Rapid, molecule-free, in situ rare earth element abundances by SIMS-SSAMS

Abstract

We present a novel method for rapid and high-sensitivity in situ measurements of the rare earth elements (REEs) by combined secondary ion mass spectrometry and single-stage accelerator mass spectrometry (SIMS-SSAMS). Traditional SIMS can be limited in its REE sensitivity by the presence of abundant molecular isobars, whose discrimination is often beyond the range of high mass resolving power, and which require energy filtering and careful calibration to deconvolve. These greatly reduce sensitivity and require a priori assumption of terrestrial isotope ratios for deconvolution, which precludes the analysis of some nuclear forensic materials and presolar stardust grains.
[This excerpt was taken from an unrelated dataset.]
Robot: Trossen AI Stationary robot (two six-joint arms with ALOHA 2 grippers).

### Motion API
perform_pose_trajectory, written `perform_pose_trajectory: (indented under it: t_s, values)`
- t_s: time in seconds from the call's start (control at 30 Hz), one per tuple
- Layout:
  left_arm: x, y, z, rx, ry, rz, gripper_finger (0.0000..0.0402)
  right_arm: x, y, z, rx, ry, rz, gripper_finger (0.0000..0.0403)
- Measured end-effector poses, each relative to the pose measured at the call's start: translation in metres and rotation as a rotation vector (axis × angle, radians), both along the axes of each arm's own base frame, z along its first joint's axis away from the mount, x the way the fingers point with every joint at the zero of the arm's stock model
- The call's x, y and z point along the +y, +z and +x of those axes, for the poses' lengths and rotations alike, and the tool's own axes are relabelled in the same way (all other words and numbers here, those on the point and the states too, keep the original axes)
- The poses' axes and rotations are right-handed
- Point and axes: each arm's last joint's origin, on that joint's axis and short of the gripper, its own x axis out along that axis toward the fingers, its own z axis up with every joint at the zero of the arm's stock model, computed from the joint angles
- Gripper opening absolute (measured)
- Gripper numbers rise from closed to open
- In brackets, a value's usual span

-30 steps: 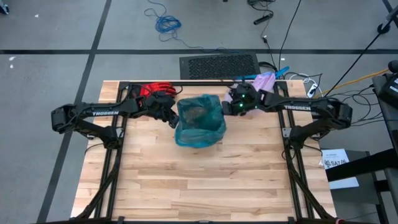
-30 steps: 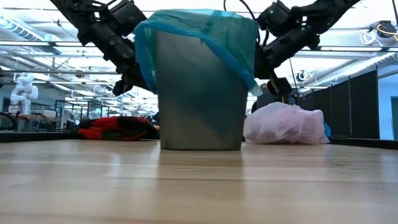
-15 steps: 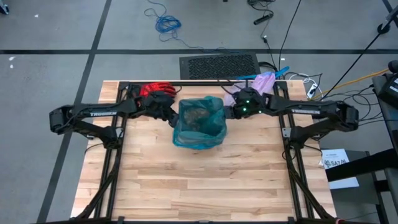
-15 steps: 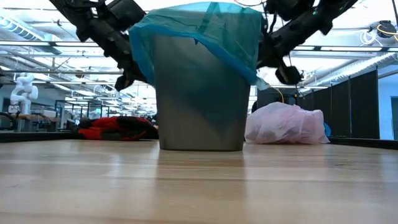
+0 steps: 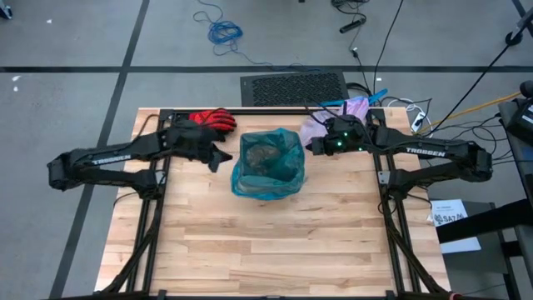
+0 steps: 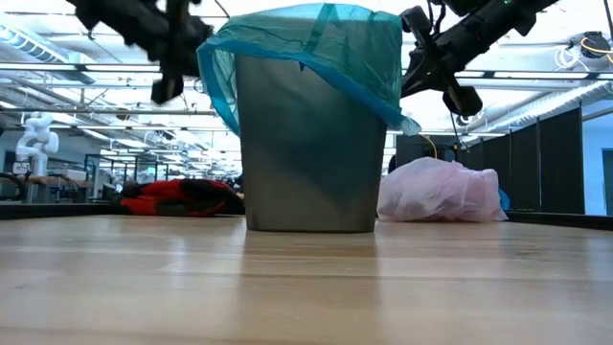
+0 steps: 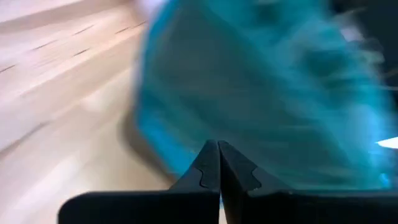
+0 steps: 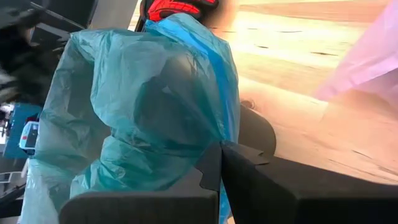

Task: Place trash/remove bag and relplace
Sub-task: Insert the new blue trash bag into the trash bin

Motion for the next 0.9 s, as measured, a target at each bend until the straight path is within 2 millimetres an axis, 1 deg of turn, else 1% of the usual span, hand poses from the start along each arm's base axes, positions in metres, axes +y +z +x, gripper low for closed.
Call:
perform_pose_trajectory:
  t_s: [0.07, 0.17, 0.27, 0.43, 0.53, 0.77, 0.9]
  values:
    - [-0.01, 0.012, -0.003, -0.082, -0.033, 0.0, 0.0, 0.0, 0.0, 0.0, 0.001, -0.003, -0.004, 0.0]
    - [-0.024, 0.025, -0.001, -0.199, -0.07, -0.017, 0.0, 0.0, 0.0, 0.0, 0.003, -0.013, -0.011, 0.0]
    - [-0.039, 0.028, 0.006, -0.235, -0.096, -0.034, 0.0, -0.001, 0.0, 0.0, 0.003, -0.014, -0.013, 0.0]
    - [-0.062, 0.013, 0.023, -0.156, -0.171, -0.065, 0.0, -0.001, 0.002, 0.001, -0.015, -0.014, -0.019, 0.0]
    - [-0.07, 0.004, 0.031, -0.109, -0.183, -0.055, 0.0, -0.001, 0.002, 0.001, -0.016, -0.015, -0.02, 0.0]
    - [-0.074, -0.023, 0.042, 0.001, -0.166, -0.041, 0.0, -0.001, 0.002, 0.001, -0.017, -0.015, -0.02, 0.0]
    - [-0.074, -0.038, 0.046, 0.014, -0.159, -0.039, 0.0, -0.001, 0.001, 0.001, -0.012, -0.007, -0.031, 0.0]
With the SSAMS, molecular background is reduced by 5 to 6 orders of magnitude, precluding the need for energy filtering and/or high mass resolution. We demonstrate measurement of Gd isotopes (6 μmol mol⁻¹) in the presence of a molecular background more than 4 orders of magnitude more intense from a single 15 μm spot in a sample of Madagascar hibonite. From the same spot we can resolve 7 nmol mol⁻¹ of Tm from its comparably large background. Traditional SIMS requires the measurement of 47+ masses over 0.5 to 3 hours to perform REE deconvolution, while we collect full REE abundance patterns from several minerals in 10 to 30 minutes per spot. We observe no instrumental mass fractionation (±1%) in either Gd or Dy isotope ratio measurements of NIST610/612 glass. These improvements in sensitivity and measurement rapidity open important new avenues for REE imaging of samples and analyses of particles, nuclear materials, and mineral inclusions.